И тут Маэстро заговорил.
– Кто обучал тебя музыке? – спросил он.
– Алессандро, – ответила она.
– Он уверяет, что ты научилась сама, – возразил он. – Но никто не может научиться за один день. Тебе давал уроки кюре?
Она отрицательно покачала головой.
– Другой житель селения?
– Я не лгу, – сказала она.
– Лгут взрослые, – ответил он, – а дети им верят.

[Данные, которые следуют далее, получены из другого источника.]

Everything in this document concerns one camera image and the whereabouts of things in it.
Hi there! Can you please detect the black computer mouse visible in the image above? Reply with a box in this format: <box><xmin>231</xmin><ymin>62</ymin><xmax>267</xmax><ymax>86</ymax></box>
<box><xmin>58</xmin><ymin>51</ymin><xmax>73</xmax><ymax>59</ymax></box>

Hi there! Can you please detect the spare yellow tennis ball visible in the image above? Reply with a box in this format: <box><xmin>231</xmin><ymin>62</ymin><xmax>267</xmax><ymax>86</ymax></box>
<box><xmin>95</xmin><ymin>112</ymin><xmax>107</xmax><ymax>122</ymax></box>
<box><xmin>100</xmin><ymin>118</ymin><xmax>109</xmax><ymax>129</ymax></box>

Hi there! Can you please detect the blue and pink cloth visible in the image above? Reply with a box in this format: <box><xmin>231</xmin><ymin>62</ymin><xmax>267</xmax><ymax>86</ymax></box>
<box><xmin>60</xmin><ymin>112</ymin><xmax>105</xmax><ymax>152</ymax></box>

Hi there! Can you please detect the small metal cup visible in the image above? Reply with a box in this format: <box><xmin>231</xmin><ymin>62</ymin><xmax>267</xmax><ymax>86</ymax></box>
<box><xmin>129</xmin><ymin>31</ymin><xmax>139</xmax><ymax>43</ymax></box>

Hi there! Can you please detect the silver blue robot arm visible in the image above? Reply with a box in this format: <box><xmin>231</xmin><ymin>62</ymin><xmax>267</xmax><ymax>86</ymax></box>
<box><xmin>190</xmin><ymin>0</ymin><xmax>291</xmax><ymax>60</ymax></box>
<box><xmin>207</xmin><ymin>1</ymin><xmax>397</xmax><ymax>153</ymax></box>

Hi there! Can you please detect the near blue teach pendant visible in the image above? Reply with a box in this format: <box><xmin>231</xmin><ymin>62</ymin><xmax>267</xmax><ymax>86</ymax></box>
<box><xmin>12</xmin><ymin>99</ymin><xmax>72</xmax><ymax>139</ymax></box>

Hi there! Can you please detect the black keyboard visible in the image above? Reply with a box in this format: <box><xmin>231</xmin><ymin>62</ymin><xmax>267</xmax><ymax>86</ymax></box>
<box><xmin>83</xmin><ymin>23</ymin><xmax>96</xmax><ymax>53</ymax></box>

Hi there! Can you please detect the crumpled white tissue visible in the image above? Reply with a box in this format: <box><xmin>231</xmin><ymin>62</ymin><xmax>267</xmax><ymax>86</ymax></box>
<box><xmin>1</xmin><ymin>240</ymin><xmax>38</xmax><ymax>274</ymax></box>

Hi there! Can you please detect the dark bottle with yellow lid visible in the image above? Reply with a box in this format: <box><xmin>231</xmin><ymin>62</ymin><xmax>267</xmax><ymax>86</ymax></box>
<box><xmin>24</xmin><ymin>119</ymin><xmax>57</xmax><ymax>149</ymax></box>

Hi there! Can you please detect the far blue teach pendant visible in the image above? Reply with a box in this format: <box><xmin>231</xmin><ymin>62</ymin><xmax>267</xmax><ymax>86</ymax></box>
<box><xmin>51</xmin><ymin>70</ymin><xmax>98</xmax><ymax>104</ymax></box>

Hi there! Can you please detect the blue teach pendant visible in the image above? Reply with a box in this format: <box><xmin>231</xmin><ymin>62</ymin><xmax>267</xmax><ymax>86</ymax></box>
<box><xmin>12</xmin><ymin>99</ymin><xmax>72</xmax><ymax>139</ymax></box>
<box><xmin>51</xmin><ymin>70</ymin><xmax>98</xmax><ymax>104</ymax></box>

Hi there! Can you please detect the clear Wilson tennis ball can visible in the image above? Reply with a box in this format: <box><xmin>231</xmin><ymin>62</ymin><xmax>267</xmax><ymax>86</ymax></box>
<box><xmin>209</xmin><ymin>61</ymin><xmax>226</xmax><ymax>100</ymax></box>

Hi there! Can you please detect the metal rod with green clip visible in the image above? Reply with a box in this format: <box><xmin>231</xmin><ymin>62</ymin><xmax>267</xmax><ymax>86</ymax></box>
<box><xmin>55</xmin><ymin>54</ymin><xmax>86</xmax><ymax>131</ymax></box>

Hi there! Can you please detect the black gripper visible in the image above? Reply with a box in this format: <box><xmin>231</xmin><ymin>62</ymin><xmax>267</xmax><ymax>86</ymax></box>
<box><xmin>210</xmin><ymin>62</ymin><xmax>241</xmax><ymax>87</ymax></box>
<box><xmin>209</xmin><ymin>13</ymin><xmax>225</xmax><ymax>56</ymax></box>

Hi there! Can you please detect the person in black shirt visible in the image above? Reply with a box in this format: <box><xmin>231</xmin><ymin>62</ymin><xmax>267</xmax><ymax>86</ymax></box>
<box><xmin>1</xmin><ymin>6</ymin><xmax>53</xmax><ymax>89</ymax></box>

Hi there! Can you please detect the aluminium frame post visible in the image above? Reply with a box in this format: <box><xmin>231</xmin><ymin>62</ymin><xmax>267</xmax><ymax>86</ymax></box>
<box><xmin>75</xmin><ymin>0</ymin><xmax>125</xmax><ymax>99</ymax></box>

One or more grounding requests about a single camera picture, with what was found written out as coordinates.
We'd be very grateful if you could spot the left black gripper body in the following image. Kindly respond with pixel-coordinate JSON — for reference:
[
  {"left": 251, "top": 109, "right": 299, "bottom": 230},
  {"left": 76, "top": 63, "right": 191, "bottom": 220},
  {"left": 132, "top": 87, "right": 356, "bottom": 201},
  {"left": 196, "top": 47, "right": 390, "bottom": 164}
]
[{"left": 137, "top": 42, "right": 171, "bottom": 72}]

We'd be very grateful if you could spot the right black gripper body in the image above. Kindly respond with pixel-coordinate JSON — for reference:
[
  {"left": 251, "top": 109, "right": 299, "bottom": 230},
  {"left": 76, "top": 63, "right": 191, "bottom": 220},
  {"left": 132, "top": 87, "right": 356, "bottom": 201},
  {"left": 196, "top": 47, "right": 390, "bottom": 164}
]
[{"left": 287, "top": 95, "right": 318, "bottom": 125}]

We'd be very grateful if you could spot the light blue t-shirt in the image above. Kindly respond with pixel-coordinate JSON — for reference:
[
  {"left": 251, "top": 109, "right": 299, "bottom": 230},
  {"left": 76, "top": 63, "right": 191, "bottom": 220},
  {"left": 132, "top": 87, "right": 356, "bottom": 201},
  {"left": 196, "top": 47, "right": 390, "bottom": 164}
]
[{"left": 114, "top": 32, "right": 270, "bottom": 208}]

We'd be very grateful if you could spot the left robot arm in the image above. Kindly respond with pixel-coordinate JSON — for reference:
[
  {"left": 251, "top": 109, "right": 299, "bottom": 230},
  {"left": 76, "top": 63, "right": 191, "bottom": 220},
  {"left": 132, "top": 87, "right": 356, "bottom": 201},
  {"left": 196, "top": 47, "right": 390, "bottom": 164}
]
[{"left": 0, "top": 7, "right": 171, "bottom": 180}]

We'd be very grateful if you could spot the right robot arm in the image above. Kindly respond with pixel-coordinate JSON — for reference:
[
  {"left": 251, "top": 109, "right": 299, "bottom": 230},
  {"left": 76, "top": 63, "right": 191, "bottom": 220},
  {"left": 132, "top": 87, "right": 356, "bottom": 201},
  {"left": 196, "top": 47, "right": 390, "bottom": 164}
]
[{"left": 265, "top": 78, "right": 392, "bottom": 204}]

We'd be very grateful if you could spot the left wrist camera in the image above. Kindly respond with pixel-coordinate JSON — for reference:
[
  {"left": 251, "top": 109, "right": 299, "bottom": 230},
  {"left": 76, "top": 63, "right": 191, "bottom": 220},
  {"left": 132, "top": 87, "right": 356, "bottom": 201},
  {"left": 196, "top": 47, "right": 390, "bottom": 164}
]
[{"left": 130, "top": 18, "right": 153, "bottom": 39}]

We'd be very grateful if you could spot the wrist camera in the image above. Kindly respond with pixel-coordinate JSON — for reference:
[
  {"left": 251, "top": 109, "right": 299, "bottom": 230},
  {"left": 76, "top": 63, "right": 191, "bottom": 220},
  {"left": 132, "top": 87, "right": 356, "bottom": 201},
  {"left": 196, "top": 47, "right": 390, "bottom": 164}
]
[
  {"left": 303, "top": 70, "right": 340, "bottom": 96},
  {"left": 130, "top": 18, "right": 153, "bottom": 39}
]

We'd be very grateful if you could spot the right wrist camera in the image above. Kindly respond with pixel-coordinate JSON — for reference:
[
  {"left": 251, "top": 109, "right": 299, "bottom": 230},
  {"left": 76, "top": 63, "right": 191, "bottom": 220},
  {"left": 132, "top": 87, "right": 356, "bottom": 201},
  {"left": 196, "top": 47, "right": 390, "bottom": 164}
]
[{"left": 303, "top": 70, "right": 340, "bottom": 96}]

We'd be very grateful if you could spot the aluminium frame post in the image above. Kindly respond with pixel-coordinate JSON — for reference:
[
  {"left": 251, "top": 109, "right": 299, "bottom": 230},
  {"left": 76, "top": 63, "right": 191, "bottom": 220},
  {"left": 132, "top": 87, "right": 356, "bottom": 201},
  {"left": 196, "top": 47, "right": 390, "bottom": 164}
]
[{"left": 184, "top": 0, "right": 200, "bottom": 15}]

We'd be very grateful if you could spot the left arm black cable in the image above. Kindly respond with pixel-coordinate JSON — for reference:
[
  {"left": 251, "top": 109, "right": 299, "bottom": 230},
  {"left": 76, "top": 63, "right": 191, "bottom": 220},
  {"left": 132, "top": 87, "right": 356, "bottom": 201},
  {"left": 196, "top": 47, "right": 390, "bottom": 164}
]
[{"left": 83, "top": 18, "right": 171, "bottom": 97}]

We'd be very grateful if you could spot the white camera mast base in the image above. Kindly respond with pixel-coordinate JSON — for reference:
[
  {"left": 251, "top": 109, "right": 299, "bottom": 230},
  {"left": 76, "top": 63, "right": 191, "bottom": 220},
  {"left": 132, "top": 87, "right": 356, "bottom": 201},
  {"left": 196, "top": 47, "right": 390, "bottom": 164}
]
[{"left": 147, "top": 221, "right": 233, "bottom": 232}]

– Значит, и вы можете солгать, – сказала она.
– Ты знаешь, кто я?
– Маэстро.
– Что ты хочешь сыграть?
– Не знаю.
Он знаком велел ей сесть к инструменту, отрегулировал табурет, сам сел рядом и раскрыл ноты, стоявшие на пюпитре.
– Ну, играй, – сказал он, – играй же. Я буду переворачивать страницы.
Взгляд Клары быстро и жадно обвел раскрытые ноты – ресницы взмахнули раз, второй, третий, – и необъяснимое выражение прошло по лицу Маэстро. Потом она заиграла. Она играла так медлительно, с такой болью, с таким совершенством, что никто не мог говорить. Она доиграла до конца. Воцарилась тишина. Маэстро не знал никого из взрослых, кто сумел бы так исполнить эту прелюдию, потому что девочка играла с грустью и болью ребенка, но с значимостью и совершенством зрелого человека, тогда как никто из взрослых людей уже не может достичь магии того, что молодо и зрело одновременно.